The purpose of our project is to fetch the data from the different file formats such as .pdf, txt, doc, xls, etc. After fetching the data from a file, transformation is performed on this fetched data and it is exported into the database. Installation of a special format editor is not required on your machine. This will serve as a tool for accessing files containing different formats irrespective of the editors they support.
Table of Contents
ABSTRACT
INTRODUCTION
LITERATURE REVIEW
SYSTEM ARCHITECTURE
CONCLUSION
REFERENCES
ABSTRACT
The content on the internet is increasing at a very fast speed. So the concern for conversion of unstructured data to structured data also increases. Thousands of data types are available on web nowadays. There are many formats for storing the data which include text documents, images, excel spreadsheets and many more. The need to spend less effort and to get more data has led to increase in the research in this field. The purpose of our project is to fetch the data from the different file formats such as. pdf, txt, doc, xls, etc. After fetching the data from a file, transformation is performed on this fetched data and it is exported into the database. It will not require any kind of special format editor on your machine. This will serve as a tool for accessing files containing different formats irrespective of the editors they support.
INTRODUCTION
It is very difficult for the human beings to manually prepare summaries of large documents, to extract keywords, key phrases of large documents.
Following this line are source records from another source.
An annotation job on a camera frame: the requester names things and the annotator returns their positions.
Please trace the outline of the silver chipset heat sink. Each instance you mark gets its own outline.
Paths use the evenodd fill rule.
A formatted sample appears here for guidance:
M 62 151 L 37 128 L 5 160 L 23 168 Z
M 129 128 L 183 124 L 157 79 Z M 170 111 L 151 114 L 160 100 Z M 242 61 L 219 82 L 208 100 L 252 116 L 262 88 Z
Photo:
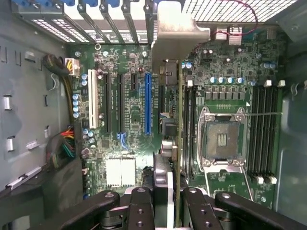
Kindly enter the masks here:
M 108 159 L 106 161 L 106 184 L 109 187 L 135 185 L 135 159 Z

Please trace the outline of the metal socket cover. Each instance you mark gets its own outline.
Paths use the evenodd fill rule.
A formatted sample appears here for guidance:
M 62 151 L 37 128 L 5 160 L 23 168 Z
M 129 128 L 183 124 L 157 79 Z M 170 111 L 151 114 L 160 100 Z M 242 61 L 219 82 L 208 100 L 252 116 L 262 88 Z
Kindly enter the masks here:
M 207 173 L 219 173 L 220 170 L 225 170 L 228 173 L 241 173 L 241 174 L 243 174 L 245 184 L 246 184 L 247 189 L 248 189 L 250 200 L 253 201 L 252 192 L 251 192 L 251 189 L 250 189 L 250 185 L 248 183 L 248 178 L 247 178 L 247 174 L 245 172 L 244 166 L 243 165 L 239 165 L 239 166 L 228 165 L 225 162 L 222 163 L 222 164 L 219 163 L 219 164 L 216 164 L 216 165 L 212 164 L 211 166 L 203 166 L 203 171 L 204 171 L 205 181 L 206 181 L 206 191 L 207 191 L 208 195 L 210 195 L 210 186 L 209 186 L 209 180 L 208 180 Z

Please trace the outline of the CPU socket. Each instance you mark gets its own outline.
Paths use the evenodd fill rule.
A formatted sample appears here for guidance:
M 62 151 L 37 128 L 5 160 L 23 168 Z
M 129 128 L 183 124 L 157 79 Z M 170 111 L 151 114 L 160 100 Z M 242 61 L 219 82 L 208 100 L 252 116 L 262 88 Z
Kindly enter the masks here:
M 235 112 L 202 108 L 197 122 L 197 163 L 201 171 L 240 172 L 247 158 L 248 119 L 243 107 Z

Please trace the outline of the black plastic bay cover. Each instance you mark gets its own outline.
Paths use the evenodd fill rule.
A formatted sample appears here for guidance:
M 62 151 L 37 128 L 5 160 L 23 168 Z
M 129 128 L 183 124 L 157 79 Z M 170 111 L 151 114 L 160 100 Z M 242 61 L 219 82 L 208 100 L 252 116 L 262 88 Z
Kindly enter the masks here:
M 27 230 L 83 200 L 81 160 L 45 168 L 17 188 L 0 192 L 0 230 Z

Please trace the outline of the green motherboard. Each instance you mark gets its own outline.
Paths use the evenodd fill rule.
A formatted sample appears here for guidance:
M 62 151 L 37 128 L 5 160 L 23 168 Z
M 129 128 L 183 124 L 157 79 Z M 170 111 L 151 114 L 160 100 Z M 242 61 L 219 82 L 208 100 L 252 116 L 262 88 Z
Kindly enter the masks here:
M 243 107 L 251 113 L 252 88 L 276 87 L 282 79 L 287 37 L 279 29 L 264 28 L 244 37 L 231 40 L 226 36 L 216 38 L 196 47 L 181 63 L 183 75 L 183 122 L 180 175 L 184 185 L 206 190 L 204 172 L 197 163 L 197 122 L 203 107 L 213 112 L 235 112 Z M 81 73 L 72 80 L 72 113 L 74 127 L 69 132 L 74 152 L 83 161 L 83 197 L 89 198 L 103 190 L 112 189 L 122 194 L 130 187 L 109 187 L 106 184 L 108 159 L 135 159 L 135 186 L 141 185 L 152 175 L 154 156 L 159 154 L 162 134 L 159 133 L 158 96 L 159 77 L 152 72 L 152 54 L 149 46 L 79 46 L 74 51 L 74 61 Z M 89 128 L 88 70 L 97 71 L 98 128 Z M 144 75 L 152 75 L 151 134 L 144 134 Z M 106 131 L 105 74 L 111 77 L 112 131 Z M 123 133 L 118 132 L 118 80 L 125 78 Z M 130 90 L 130 75 L 138 76 L 136 91 Z M 190 114 L 191 91 L 196 87 L 194 178 L 190 177 Z M 175 90 L 165 90 L 163 118 L 175 109 Z M 272 208 L 276 184 L 248 175 L 250 116 L 247 132 L 247 158 L 244 165 L 253 201 Z M 250 199 L 244 175 L 220 170 L 207 173 L 210 195 L 229 191 Z

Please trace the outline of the long black expansion slot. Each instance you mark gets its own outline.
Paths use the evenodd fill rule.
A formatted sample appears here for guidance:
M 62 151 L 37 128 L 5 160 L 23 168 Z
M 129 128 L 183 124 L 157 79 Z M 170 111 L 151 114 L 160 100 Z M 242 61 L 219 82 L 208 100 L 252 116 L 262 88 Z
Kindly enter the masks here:
M 165 108 L 165 86 L 164 85 L 160 85 L 159 86 L 159 103 L 158 103 L 158 117 L 159 117 L 159 133 L 162 133 L 162 125 L 161 125 L 161 121 L 162 121 L 162 113 L 164 112 L 164 108 Z
M 105 97 L 106 97 L 106 131 L 112 131 L 112 100 L 111 100 L 111 77 L 105 74 Z
M 123 74 L 117 74 L 117 80 L 118 80 L 118 132 L 123 133 L 125 128 L 125 121 L 124 121 L 124 75 Z

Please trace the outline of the blue expansion slot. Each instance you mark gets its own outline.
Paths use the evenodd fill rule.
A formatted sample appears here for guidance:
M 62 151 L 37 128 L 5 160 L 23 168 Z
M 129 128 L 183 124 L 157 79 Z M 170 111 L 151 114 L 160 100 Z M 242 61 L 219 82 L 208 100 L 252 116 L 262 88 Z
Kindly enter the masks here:
M 149 136 L 151 134 L 152 122 L 152 75 L 147 72 L 144 75 L 144 134 Z

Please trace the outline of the black open PC case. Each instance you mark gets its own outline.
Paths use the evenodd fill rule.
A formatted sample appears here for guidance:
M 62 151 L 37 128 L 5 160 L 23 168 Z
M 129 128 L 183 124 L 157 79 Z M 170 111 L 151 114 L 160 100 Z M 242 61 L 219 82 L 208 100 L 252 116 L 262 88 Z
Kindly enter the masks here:
M 76 158 L 83 165 L 69 137 L 74 127 L 72 80 L 81 73 L 73 51 L 97 44 L 141 45 L 150 47 L 153 60 L 162 1 L 181 3 L 182 12 L 199 28 L 210 29 L 209 40 L 192 51 L 216 38 L 233 40 L 257 29 L 286 34 L 278 182 L 274 204 L 266 208 L 307 226 L 307 0 L 0 0 L 0 192 L 17 188 L 45 168 L 59 169 Z M 129 189 L 147 187 L 155 211 L 153 175 L 122 194 L 103 191 L 123 196 Z M 193 230 L 183 225 L 182 192 L 187 187 L 215 198 L 180 178 L 180 216 L 173 230 Z M 65 219 L 61 214 L 80 203 L 27 230 L 59 230 Z

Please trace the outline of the thin locking lever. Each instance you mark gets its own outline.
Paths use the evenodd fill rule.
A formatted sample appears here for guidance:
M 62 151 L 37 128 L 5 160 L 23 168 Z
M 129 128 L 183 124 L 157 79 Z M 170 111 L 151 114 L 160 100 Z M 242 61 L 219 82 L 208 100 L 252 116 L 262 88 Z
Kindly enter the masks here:
M 265 113 L 249 113 L 245 114 L 245 116 L 263 116 L 263 115 L 282 115 L 283 112 L 265 112 Z

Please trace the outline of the white expansion slot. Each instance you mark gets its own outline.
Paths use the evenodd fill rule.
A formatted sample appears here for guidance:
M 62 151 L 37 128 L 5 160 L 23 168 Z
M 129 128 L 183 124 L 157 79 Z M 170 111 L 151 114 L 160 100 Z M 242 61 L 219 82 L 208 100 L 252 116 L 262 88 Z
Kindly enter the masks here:
M 98 128 L 98 83 L 97 71 L 88 70 L 88 102 L 89 102 L 89 128 Z

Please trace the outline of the short black expansion slot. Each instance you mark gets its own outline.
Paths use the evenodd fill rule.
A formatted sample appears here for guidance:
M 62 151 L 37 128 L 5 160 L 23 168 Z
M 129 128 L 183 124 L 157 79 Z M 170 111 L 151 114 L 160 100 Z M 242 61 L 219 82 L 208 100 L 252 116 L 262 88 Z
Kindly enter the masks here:
M 130 90 L 136 91 L 138 87 L 138 76 L 136 73 L 130 75 Z
In order to simplify these problems, a tool is required. This tool aims at extracting English files alone. Extraction of very large files is very easy using it with the use of parallel processing. Parallel processing is the technique in which a file whose’s size is very large is divided into smaller parts and each part is processed in parallel fashion with respect to the other part. It enables faster execution of the file. The file which consists of 5 pages is considered a large file in this context. After the file gets extracted, a repository of the data is created. Later on many different functionalities can be performed on it which include sentence extraction, keyword extraction, metadata extraction, key phrase extraction, summarization which provides a short form of the entire content which has been extracted. The extraction of the text from the file includes three basic steps which are analyzing the unstructured data, locating specific pieces of the text and filling in the database. The process of text extraction can be supported by many APIs. Apache Tika has been used in it. The basic task of text extraction is transforming the data and storing it for further use in a database.
LITERATURE REVIEW
Naive-Bayes Methods[1]-There is a classification function which decides whether a sentence is suitable for extraction or not based upon a naive bayes classifier. Another technique using it included the presence of uppercase words and sentence length also. Then the n top level sentences extracted using it were used for making the summary.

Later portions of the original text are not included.